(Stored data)
◆ ◆ ◆ ◆

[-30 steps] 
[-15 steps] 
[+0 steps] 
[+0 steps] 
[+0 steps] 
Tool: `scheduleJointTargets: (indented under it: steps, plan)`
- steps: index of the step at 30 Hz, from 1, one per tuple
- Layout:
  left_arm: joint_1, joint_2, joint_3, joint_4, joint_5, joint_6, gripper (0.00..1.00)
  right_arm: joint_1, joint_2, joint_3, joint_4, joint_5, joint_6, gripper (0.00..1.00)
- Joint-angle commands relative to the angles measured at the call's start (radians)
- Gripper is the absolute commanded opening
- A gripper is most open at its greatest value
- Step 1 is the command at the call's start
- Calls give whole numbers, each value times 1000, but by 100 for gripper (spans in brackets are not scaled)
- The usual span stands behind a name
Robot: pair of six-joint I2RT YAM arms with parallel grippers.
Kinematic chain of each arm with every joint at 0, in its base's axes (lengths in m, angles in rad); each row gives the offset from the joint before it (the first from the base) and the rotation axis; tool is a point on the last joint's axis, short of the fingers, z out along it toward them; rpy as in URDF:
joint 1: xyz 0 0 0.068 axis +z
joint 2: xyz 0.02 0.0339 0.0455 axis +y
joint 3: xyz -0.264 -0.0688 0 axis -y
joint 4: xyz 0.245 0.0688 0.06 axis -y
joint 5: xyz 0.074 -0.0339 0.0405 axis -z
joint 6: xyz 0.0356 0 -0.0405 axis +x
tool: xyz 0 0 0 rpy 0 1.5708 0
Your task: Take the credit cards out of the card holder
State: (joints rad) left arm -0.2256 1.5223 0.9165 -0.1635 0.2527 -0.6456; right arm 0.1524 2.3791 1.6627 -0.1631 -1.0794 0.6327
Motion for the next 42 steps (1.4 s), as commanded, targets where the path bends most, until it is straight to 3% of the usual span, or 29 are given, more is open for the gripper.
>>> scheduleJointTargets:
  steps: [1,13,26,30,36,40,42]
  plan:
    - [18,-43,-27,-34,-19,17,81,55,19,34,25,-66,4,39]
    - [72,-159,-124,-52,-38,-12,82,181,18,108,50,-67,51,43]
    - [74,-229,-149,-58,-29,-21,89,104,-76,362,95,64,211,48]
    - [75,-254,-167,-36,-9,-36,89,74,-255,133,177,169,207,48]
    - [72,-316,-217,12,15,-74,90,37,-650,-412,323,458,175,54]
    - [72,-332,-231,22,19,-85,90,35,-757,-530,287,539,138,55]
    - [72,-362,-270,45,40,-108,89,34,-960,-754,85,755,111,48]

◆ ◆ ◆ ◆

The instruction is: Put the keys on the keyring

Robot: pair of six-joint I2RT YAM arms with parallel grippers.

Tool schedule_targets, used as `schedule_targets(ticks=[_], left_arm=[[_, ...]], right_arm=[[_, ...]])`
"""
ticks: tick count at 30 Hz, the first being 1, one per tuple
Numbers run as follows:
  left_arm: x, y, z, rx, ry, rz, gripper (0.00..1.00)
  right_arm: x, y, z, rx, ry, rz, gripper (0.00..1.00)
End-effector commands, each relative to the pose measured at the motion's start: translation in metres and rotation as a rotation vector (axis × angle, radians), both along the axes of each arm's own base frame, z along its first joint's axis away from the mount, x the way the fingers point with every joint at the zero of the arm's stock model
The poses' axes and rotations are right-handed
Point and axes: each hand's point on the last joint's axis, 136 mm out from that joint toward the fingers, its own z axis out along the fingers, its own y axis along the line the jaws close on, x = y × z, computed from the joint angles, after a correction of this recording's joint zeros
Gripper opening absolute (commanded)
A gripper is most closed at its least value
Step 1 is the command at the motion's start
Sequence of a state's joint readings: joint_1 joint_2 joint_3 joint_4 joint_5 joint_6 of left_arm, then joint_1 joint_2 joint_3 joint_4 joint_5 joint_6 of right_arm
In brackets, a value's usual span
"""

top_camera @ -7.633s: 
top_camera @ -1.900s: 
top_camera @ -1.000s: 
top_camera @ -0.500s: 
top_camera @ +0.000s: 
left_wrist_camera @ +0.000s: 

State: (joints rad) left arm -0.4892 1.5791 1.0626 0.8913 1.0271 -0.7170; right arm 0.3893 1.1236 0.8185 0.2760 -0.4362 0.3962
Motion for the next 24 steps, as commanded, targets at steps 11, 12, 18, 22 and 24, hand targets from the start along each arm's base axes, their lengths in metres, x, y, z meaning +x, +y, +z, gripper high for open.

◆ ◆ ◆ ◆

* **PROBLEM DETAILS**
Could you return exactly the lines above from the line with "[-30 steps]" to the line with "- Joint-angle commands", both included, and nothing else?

* **RESPONSE TO THIS EXERCISE**
[-30 steps] 
[-15 steps] 
[+0 steps] 
[+0 steps] 
[+0 steps] 
Tool: `scheduleJointTargets: (indented under it: steps, plan)`
- steps: index of the step at 30 Hz, from 1, one per tuple
- Layout:
  left_arm: joint_1, joint_2, joint_3, joint_4, joint_5, joint_6, gripper (0.00..1.00)
  right_arm: joint_1, joint_2, joint_3, joint_4, joint_5, joint_6, gripper (0.00..1.00)
- Joint-angle commands relative to the angles measured at the call's start (radians)

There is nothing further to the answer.